The Chronicler's "Ammiel" is identified as the same person also called "Eliam" in the Samuel narrative. In Samuel the patronymic is given at the moment David sends to inquire who the woman on the roof is: "And David sent and inquired after the woman. And one said, Isn't this Bathsheba, the daughter of Eliam, the wife of Uriah the Hittite?" (2Sa 11:3). The same father is therefore named "Eliam" at the start of the Bath-sheba episode in 2 Samuel 11 and "Ammiel" in the Chronicler's later genealogical summary.
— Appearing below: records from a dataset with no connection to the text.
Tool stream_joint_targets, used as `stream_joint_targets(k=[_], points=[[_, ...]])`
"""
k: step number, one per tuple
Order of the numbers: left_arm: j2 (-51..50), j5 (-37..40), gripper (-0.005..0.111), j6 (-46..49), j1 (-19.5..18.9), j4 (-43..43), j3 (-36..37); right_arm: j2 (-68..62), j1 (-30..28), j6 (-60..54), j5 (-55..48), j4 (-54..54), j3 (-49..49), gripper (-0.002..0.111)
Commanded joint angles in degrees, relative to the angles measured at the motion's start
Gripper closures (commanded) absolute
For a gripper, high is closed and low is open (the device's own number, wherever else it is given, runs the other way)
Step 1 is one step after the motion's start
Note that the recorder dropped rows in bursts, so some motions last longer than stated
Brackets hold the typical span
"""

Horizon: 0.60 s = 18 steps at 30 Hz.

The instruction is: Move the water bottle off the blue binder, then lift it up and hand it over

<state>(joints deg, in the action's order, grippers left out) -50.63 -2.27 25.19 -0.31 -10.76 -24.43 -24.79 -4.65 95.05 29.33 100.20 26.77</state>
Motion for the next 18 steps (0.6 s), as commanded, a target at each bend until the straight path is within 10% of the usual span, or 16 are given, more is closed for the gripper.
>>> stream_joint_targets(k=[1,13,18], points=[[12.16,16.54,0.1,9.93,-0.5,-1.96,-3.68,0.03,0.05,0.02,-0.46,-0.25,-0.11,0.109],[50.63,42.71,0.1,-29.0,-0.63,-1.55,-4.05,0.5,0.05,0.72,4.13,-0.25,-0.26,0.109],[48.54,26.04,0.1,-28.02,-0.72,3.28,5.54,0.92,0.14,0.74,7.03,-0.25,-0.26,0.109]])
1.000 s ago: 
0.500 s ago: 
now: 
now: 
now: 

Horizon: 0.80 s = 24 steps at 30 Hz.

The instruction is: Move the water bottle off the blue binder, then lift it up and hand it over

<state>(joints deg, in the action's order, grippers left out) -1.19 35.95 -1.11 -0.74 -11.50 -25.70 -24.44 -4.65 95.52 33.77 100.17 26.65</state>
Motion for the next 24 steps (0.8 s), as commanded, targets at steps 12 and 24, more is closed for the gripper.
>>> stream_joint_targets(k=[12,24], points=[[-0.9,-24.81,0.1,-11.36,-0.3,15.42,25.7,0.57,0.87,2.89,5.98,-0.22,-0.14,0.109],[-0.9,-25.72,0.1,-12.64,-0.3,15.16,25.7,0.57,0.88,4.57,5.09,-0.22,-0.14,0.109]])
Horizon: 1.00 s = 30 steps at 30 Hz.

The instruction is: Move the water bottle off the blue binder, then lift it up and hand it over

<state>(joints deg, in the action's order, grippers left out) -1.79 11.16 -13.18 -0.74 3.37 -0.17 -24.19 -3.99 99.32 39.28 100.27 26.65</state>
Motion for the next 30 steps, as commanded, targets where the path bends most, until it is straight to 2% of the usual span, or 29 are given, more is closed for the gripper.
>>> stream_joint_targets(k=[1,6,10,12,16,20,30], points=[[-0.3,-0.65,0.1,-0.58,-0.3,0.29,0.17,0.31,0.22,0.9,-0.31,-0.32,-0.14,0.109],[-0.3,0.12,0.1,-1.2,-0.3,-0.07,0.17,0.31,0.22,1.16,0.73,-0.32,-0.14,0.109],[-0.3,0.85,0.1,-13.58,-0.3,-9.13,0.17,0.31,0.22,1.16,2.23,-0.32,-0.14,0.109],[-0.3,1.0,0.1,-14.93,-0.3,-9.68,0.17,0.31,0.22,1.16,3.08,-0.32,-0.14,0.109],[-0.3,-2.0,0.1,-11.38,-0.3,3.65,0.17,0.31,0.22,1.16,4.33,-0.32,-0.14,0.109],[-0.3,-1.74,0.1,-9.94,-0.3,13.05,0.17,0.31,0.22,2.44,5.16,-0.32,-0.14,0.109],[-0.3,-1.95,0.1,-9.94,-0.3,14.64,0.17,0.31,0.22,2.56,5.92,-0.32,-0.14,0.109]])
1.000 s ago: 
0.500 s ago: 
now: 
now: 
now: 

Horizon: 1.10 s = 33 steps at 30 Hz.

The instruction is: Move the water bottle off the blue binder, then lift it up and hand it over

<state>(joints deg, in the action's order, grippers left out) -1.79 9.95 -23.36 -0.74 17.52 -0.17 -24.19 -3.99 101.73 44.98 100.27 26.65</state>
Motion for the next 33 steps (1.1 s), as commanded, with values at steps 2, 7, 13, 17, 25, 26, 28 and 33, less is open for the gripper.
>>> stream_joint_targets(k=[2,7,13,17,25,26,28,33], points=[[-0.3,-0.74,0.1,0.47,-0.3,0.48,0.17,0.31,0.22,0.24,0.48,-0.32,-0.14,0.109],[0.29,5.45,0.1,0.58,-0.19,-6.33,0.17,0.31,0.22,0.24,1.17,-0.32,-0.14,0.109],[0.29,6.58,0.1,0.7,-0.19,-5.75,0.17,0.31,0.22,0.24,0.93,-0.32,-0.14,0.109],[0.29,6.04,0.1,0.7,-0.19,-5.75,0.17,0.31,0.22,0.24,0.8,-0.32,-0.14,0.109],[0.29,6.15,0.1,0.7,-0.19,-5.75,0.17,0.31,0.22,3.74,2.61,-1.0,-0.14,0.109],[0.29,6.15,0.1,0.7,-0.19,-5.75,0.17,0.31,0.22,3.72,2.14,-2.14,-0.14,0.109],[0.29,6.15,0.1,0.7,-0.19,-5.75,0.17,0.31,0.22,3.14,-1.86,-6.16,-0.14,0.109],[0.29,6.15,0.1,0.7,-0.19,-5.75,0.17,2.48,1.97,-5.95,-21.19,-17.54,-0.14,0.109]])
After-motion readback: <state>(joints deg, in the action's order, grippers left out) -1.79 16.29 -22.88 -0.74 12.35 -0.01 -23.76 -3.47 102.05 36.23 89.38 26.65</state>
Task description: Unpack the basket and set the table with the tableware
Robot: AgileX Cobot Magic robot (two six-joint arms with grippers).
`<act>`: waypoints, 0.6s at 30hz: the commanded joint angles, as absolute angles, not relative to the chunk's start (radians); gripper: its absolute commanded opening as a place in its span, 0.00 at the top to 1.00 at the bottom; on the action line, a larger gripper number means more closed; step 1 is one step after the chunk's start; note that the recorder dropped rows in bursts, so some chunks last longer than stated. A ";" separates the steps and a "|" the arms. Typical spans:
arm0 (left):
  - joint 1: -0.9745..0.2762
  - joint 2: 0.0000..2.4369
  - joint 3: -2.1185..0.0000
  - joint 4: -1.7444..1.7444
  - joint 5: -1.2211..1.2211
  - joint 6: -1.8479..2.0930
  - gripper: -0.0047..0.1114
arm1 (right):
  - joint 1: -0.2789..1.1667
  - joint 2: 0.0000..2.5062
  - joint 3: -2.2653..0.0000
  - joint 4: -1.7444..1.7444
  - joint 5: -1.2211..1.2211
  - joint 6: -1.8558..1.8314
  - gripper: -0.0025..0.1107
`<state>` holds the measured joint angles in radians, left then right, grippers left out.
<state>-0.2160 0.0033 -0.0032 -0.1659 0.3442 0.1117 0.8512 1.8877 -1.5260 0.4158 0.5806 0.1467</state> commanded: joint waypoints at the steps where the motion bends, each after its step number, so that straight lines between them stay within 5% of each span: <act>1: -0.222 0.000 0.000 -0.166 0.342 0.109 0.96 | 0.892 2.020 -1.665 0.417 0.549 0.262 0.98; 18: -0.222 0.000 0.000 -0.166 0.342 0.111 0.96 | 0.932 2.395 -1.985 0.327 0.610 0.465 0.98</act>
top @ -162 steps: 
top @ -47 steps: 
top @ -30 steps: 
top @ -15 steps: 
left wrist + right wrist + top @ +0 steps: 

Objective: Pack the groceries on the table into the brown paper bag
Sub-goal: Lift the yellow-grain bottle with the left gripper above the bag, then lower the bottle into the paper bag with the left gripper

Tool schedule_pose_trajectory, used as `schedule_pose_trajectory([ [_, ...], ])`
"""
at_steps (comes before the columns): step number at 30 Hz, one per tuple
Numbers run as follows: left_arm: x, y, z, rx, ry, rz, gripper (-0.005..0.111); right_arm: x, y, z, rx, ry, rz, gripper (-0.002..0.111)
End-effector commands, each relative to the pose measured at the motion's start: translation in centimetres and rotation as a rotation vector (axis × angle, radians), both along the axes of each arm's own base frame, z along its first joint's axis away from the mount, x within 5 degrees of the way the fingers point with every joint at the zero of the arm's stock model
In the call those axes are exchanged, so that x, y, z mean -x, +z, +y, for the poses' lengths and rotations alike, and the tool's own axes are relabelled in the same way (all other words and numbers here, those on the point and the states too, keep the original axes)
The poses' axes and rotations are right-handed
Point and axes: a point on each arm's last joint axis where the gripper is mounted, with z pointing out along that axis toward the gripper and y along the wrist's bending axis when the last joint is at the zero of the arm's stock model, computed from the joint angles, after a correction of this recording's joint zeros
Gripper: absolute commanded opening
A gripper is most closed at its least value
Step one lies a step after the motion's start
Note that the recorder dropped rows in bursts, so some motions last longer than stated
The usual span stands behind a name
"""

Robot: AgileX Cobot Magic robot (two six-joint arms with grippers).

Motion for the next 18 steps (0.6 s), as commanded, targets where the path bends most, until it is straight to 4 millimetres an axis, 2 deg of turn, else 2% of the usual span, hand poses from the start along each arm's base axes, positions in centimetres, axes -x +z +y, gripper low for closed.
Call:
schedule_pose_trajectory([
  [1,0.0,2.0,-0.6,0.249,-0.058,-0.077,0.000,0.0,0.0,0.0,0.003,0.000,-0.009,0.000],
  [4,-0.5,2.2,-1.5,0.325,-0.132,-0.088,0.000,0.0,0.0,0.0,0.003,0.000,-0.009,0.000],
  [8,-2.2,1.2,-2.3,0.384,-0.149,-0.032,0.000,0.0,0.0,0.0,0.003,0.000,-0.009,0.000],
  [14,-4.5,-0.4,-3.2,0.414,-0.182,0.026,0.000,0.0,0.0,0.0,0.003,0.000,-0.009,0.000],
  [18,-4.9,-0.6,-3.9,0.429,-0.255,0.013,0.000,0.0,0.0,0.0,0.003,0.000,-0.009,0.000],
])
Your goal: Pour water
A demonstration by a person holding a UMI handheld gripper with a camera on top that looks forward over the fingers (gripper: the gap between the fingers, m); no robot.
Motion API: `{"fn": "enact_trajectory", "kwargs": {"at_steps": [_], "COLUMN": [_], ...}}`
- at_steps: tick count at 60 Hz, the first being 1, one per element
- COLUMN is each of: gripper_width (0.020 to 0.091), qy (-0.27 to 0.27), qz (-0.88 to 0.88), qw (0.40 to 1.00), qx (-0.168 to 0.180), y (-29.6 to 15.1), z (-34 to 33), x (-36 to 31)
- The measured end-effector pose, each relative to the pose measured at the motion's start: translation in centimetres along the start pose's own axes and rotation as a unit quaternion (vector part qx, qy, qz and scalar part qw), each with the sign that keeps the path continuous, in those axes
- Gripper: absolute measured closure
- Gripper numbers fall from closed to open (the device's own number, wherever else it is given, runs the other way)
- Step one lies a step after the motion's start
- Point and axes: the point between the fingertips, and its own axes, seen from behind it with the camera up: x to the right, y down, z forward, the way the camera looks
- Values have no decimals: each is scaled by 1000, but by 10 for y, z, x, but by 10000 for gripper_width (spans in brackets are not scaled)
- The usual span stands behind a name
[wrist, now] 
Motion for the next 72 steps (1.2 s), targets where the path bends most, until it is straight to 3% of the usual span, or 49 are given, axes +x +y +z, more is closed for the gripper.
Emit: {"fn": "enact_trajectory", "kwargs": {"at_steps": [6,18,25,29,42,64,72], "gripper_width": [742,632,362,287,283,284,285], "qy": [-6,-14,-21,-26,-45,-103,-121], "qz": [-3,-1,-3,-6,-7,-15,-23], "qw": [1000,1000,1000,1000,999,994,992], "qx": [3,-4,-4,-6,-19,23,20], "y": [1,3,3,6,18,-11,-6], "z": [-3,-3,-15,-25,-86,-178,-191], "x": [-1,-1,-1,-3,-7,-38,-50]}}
The Sixth Son of Obed-edom
The fourth Ammiel appears in the Chronicler's gate-keeper courses as the sixth son of Obed-edom. The roster gives Obed-edom's sons by birth-rank: "And Obed-edom had sons: Shemaiah the firstborn, Jehozabad the second, Joah the third, and Sacar the fourth, and Nethanel the fifth, Ammiel the sixth, Issachar the seventh, Peullethai the eighth; for God blessed him" (1Ch 26:4-5). Ammiel here is not a patronymic but a personal name within the Levitical doorkeeper line, and the closing clause "for God blessed him" attaches the eight-son roster to the long-term fertility of Obed-edom's house in the David-organized service of the house of Yahweh.
The Four in Summary
The four Ammiels are kept separate by patronymic, role, and period: Ammiel son of Gemalli of Dan in the wilderness scouting (Num 13:12); Ammiel of Lo-debar, father of Machir, in the David narratives (2Sa 9:4, 9:5; 17:27); Ammiel father of Bath-shua / Bath-sheba, also called Eliam (1Ch 3:5; 2Sa 11:3); and Ammiel sixth son of Obed-edom in the Levitical doorkeeper roster (1Ch 26:5). The texts never link the four to one another, and they appear in unrelated narrative blocks.